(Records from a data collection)
════════

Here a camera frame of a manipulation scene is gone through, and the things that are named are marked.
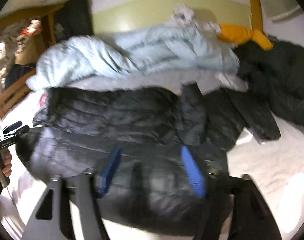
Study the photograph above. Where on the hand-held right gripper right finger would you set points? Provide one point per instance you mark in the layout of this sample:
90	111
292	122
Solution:
191	172

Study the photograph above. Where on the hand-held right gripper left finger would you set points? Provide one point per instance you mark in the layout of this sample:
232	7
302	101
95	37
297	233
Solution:
111	171

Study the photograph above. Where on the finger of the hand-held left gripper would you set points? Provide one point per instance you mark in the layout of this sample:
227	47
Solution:
12	127

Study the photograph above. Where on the black puffer jacket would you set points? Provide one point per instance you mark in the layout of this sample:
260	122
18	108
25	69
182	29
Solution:
117	115

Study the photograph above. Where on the person's left hand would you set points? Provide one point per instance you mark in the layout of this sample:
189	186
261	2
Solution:
7	166

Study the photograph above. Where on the pink cloth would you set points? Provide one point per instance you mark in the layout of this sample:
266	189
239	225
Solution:
42	101

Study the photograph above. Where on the white bed sheet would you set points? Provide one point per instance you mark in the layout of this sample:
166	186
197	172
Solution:
266	160

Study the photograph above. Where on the white and red plush toy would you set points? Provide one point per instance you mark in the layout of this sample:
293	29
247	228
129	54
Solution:
32	27

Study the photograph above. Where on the light blue duvet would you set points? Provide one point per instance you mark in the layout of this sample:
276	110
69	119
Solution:
92	55

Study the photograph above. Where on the black hanging garment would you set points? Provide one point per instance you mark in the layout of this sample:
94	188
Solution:
72	17

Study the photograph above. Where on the dark green coat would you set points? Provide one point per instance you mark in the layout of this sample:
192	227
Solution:
279	80

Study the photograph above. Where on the yellow pillow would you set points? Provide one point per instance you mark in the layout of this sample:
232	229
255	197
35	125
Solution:
236	35

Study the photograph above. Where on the white crumpled cloth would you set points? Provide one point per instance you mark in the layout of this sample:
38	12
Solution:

════════

ACTION ITEM
Only lines that include "cloth" belong in the answer; return them from the entries above.

ANSWER FOR THE TASK
Study the photograph above. Where on the pink cloth would you set points? Provide one point per instance you mark in the layout of this sample:
Study the photograph above. Where on the white crumpled cloth would you set points? Provide one point per instance you mark in the layout of this sample:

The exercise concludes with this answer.